Work instructions – The required output is the lines below from the line containing "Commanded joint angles" to the line containing "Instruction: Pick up", inclusive, retyped exactly. No other lines belong in it.

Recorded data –
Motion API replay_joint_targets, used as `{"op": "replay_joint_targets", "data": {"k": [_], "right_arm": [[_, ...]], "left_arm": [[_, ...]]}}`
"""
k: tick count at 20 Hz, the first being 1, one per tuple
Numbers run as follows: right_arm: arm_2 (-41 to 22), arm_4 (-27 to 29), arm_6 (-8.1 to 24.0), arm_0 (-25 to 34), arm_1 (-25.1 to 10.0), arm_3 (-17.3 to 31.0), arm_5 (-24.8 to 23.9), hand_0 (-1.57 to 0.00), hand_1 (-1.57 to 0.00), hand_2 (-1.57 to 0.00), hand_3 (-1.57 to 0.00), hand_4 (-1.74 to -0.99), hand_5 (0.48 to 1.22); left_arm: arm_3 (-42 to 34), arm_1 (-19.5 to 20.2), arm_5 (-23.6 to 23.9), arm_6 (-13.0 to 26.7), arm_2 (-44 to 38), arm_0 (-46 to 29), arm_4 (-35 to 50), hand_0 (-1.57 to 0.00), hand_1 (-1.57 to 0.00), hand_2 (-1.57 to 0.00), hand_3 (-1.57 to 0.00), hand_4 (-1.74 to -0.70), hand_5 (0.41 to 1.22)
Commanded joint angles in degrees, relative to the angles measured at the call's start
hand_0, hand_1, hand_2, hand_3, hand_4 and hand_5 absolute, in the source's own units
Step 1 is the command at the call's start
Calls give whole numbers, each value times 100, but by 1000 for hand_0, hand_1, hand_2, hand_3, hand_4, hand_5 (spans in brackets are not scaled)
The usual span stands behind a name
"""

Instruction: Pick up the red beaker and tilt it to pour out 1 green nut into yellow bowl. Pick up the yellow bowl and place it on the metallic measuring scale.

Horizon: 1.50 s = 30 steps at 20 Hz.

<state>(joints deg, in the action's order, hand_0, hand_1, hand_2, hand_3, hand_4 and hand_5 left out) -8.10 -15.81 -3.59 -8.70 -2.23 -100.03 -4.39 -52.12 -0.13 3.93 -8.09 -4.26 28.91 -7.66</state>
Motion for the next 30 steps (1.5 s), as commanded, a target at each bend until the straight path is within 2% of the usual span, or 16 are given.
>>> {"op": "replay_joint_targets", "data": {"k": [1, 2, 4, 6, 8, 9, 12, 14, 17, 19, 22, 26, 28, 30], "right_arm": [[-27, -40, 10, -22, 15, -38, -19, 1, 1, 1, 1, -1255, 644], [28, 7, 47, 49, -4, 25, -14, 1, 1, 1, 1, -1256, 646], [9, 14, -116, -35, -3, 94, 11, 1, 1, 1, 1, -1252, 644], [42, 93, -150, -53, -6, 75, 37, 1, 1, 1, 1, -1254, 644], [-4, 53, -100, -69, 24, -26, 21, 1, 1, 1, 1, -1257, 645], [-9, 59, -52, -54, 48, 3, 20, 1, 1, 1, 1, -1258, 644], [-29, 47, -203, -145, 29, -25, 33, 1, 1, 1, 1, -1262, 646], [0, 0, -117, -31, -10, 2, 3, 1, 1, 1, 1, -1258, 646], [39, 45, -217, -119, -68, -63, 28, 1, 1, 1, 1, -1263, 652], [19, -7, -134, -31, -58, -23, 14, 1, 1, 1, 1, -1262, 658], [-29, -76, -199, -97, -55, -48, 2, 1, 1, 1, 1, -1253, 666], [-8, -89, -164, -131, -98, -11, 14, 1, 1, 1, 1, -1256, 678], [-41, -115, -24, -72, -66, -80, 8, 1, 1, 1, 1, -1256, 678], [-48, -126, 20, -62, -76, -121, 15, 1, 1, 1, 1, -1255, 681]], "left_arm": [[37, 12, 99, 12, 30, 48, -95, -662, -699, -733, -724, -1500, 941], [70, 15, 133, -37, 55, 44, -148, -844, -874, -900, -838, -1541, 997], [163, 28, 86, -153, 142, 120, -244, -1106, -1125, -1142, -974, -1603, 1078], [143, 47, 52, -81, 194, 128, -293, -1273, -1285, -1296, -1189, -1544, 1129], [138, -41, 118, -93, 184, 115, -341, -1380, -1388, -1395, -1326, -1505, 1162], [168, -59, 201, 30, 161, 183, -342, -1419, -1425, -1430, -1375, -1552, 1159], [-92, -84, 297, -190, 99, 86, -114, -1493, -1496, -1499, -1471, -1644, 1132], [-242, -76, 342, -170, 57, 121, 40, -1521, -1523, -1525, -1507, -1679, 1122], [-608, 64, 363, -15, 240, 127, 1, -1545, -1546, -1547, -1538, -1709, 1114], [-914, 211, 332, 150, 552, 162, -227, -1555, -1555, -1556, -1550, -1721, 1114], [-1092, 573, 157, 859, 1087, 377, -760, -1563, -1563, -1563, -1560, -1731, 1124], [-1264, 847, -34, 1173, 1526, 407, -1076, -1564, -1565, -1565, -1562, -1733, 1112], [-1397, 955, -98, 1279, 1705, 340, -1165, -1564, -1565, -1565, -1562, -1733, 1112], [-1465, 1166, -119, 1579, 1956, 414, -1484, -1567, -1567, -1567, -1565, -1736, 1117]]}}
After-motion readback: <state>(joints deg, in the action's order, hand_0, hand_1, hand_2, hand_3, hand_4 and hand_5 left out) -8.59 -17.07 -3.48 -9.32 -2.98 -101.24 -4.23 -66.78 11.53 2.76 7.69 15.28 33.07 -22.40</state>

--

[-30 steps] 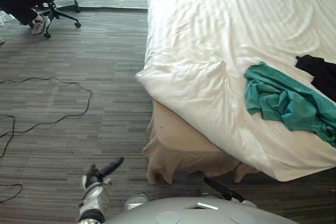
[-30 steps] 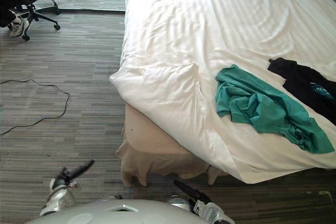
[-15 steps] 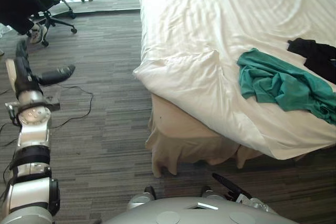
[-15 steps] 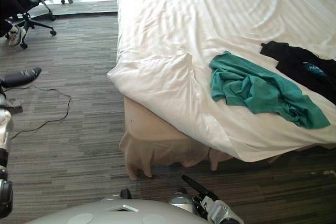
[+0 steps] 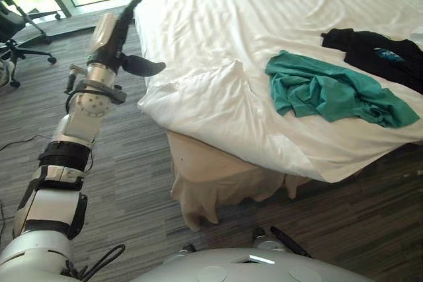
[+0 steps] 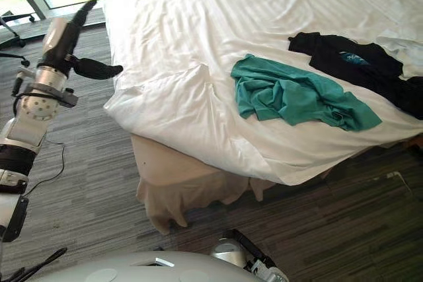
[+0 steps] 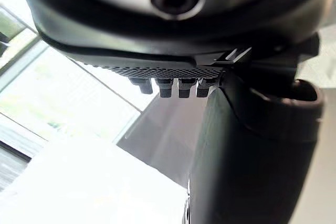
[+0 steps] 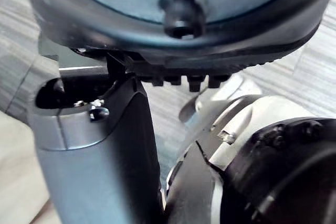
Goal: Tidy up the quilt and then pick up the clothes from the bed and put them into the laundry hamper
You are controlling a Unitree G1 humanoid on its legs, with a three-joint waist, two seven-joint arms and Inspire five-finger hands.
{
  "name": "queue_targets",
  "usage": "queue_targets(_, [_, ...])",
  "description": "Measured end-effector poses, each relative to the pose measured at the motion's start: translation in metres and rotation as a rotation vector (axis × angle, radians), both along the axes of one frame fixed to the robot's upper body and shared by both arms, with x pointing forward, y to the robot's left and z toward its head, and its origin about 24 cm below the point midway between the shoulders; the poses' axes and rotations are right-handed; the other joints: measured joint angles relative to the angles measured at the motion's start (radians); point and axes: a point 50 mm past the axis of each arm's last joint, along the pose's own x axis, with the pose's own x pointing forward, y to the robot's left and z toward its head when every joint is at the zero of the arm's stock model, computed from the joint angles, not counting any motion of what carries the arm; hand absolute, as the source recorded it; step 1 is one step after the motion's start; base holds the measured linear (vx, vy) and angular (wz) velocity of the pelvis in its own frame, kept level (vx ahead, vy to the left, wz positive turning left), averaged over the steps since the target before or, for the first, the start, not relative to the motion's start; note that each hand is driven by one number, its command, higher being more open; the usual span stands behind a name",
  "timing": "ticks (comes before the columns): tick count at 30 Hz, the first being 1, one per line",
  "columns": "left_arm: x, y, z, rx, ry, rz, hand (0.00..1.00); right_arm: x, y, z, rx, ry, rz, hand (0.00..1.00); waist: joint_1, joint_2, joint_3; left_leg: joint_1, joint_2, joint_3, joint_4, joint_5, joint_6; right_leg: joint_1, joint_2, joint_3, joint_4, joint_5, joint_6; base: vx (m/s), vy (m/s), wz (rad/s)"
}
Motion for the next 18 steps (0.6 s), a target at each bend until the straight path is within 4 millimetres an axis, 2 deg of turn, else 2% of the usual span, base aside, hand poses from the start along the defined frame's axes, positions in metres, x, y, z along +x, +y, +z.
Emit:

Solution –
Commanded joint angles in degrees, relative to the angles measured at the call's start
hand_0, hand_1, hand_2, hand_3, hand_4 and hand_5 absolute, in the source's own units
Step 1 is the command at the call's start
Calls give whole numbers, each value times 100, but by 1000 for hand_0, hand_1, hand_2, hand_3, hand_4, hand_5 (spans in brackets are not scaled)
The usual span stands behind a name
"""

Instruction: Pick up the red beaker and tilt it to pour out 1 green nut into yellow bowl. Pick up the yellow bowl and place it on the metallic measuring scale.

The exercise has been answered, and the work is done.